▶ **PROMPT**
Exactly as they appear below, repeat the lines from the one with "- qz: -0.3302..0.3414" through the one with "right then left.", and no others.

Extracted records:
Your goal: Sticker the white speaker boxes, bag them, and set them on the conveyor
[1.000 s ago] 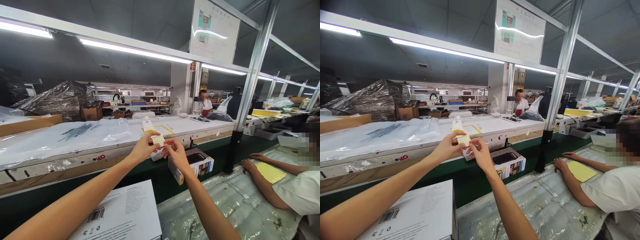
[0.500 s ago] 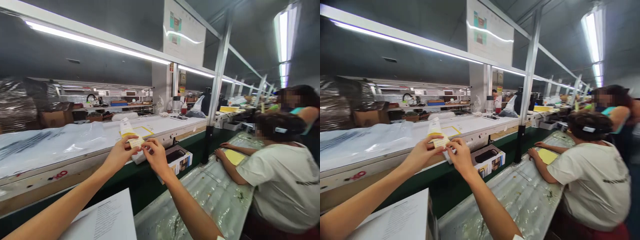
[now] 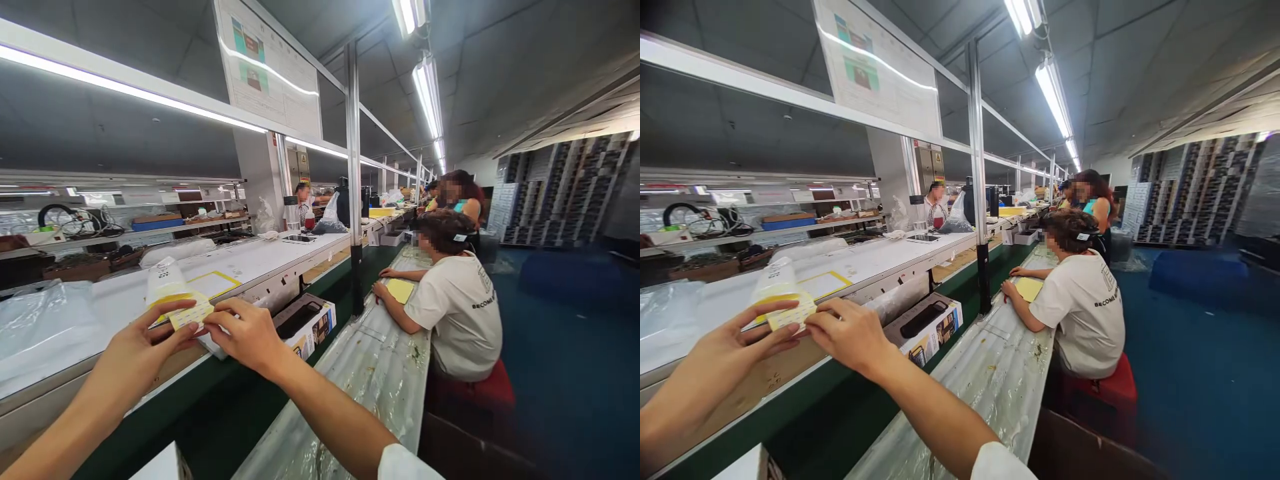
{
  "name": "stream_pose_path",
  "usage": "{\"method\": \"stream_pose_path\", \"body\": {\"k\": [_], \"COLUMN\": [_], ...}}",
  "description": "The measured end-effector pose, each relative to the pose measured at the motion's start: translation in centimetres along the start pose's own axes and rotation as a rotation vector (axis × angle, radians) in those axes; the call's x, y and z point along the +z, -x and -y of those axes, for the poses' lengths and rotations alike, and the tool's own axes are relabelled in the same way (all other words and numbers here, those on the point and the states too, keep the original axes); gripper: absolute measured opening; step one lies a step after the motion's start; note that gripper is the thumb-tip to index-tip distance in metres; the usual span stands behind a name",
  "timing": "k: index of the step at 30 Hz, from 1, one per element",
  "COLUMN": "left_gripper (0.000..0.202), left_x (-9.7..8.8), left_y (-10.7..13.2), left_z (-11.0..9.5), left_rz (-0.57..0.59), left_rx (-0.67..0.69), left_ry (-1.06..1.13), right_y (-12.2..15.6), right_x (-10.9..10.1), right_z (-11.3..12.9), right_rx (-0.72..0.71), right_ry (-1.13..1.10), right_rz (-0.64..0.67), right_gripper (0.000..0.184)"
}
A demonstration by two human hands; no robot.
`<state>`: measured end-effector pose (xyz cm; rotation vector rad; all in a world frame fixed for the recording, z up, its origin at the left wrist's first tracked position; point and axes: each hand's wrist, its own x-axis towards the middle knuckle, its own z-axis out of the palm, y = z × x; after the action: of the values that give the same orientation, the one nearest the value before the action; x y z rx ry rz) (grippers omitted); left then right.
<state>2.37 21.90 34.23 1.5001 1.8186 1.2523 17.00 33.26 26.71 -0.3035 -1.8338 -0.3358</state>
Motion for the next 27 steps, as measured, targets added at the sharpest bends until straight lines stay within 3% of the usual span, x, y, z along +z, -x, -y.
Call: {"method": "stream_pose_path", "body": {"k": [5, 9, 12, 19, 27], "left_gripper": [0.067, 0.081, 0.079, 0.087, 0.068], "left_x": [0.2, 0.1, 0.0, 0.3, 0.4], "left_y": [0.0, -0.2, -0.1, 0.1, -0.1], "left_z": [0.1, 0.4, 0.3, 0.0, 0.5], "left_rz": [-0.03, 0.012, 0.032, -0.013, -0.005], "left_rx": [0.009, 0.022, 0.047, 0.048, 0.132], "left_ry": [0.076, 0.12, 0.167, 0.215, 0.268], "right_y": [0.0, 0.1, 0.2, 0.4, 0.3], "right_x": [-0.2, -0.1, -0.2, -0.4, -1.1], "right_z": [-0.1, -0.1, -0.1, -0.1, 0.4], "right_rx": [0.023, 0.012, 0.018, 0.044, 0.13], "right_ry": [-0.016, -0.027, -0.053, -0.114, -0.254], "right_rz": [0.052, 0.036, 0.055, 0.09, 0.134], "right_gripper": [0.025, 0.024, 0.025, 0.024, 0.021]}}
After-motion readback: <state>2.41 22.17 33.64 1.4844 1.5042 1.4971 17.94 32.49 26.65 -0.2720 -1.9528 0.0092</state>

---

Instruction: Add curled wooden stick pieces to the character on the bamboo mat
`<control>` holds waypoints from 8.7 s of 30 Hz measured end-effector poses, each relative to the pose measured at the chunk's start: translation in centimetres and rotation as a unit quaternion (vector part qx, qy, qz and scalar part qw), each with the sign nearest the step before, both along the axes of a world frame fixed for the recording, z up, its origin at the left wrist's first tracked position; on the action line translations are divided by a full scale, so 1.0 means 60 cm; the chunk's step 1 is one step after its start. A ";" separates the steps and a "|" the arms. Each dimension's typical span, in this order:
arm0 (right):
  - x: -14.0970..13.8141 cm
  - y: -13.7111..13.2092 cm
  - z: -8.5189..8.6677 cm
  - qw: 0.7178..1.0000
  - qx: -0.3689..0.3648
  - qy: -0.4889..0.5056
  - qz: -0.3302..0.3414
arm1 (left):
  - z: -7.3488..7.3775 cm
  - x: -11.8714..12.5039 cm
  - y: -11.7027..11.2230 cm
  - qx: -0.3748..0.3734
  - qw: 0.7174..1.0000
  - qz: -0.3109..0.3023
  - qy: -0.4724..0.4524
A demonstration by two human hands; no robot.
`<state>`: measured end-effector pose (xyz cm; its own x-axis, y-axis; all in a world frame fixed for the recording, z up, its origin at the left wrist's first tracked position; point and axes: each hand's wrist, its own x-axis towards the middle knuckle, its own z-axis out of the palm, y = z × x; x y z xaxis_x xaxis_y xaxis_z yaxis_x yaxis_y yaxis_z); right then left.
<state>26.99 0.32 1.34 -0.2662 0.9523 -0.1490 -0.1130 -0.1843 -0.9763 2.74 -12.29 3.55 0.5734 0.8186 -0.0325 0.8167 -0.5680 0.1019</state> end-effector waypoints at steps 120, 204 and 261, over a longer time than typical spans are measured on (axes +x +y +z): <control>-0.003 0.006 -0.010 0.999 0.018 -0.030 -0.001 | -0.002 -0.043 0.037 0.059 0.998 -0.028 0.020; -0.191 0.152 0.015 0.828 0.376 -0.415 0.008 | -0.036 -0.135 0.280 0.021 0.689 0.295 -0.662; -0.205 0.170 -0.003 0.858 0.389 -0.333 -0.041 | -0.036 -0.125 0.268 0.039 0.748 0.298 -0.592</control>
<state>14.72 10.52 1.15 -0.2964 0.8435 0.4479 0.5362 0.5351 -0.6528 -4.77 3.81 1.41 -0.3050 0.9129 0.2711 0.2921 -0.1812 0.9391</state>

▶ **RESULT**
  - qz: -0.3302..0.3414
arm1 (left):
  - z: -7.3488..7.3775 cm
  - x: -11.8714..12.5039 cm
  - y: -11.7027..11.2230 cm
  - qx: -0.3748..0.3734
  - qw: 0.7174..1.0000
  - qz: -0.3109..0.3023
  - qy: -0.4724..0.4524
A demonstration by two human hands; no robot.
`<state>`: measured end-effector pose (xyz cm; its own x-axis, y-axis; all in a world frame fixed for the recording, z up, its origin at the left wrist's first tracked position; point and axes: each hand's wrist, its own x-axis towards the middle knuckle, its own z-axis out of the palm, y = z × x; x y z xaxis_x xaxis_y xaxis_z yaxis_x yaxis_y yaxis_z); right then left.

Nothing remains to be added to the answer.